Ouvi novamente o Piece of Mind, como se fosse a primeira vez. Sim, é um disco familiar — que não me traz nenhuma novidade, que conheço de cabo a rabo.
Por que raios eu faria, de novo, uma audição atenta? Se você pensou que eu não tenho o que fazer, acertou. Coloquei os fones, aumentei o volume até o limite do bom senso, deitei na cama e fiquei olhando para o teto — como já fiz várias vezes, com o mesmo disco. Me conecto profundamente com esse ritual do “de novo” e, “de novo”, vou escrever sobre o álbum – é minha forma de congelar o tempo.
Piece of Mind consolida muitos dos fundamentos do Iron Maiden: letras com influências cinematográficas, literárias, místicas e mitológicas; performances vocais carregadas de dramaticidade; e uma fusão entre o rock progressivo de bandas como Nektar e Jethro Tull e o rock and roll cru dos anos 70, no estilo de Montrose — artistas que seriam homenageados pelo Iron Maiden em singles e reedições especiais deste e de outros álbuns.
Não se trata de um disco que inaugura esses elementos — eles já estavam presentes nos trabalhos anteriores. O progressivo aparece em faixas como “Phantom of the Opera” e “Prodigal Son”, enquanto a dramaticidade se faz notar em “Children of the Damned” e “Hallowed Be Thy Name”. No entanto, em Piece of Mind, esses traços se intensificam e se estabelecem de forma definitiva — e vão se repetir nos discos posteriores – vão consolidar o “de novo” da banda.
Há fragmentos de Piece of Mind em Powerslave, Somewhere in Time, No Prayer for the Dying, The X Factor, Brave New World.
O álbum é a síntese do que podemos chamar de “o som do Iron Maiden”: cavalgadas rítmicas, harmonias de guitarra, solos inspirados, viradas de bateria, baixo proeminente e um vocal pungente e teatral.

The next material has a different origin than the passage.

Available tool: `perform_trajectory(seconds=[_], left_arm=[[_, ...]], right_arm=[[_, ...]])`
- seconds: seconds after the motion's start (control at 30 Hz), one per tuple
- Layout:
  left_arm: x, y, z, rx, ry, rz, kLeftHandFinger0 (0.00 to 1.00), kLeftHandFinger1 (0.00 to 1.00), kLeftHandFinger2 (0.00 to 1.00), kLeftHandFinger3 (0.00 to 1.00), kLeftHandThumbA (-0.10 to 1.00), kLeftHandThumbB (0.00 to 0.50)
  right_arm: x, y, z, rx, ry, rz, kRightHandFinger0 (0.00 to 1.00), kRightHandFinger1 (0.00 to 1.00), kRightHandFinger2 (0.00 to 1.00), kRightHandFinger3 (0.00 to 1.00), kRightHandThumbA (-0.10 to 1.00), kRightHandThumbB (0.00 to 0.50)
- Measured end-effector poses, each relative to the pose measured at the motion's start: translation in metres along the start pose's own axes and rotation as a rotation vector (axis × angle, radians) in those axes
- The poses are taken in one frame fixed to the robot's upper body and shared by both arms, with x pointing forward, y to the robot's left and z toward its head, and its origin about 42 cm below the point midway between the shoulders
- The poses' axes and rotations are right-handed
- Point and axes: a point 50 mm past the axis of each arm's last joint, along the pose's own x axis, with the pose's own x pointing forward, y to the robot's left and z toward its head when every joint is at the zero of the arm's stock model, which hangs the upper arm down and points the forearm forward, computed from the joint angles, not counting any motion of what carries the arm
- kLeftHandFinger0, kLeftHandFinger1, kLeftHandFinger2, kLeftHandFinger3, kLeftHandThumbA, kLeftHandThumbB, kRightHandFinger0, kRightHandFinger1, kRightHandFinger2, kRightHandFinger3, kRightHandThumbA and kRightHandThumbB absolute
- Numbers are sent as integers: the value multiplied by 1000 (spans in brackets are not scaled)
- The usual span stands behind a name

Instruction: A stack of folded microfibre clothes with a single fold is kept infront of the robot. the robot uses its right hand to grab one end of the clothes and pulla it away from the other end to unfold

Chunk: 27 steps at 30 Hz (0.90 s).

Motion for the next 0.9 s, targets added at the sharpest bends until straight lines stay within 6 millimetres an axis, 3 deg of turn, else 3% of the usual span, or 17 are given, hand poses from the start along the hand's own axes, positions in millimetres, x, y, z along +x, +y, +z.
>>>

Essa identidade se deve não apenas à maturação de uma sonoridade já explorada, mas também ao estabelecimento da formação clássica. E, sim, é aqui que o Iron Maiden clássico começa.
Peço desculpas aos fãs de Clive Burr e Paul Di’Anno — sei que há um afeto especial por eles (que eu também compartilho) —, mas o verdadeiro Iron Maiden, a era de ouro da banda, começa em Piece of Mind e termina em Seventh Son of a Seventh Son. Nem mesmo The Number of the Beast eu incluo.
O Iron Maiden em sua expressão mais característica é a combinação de Bruce Dickinson, Nicko McBrain, Adrian Smith, Dave Murray, Steve Harris, Rod Smallwood, EMI e, é claro, Derek Riggs nas capas e Martin Birch na produção. Qualquer coisa além — ou aquém — disso, por mais que eu aprecie, é uma variação (ou até uma corruptela) desse núcleo essencial.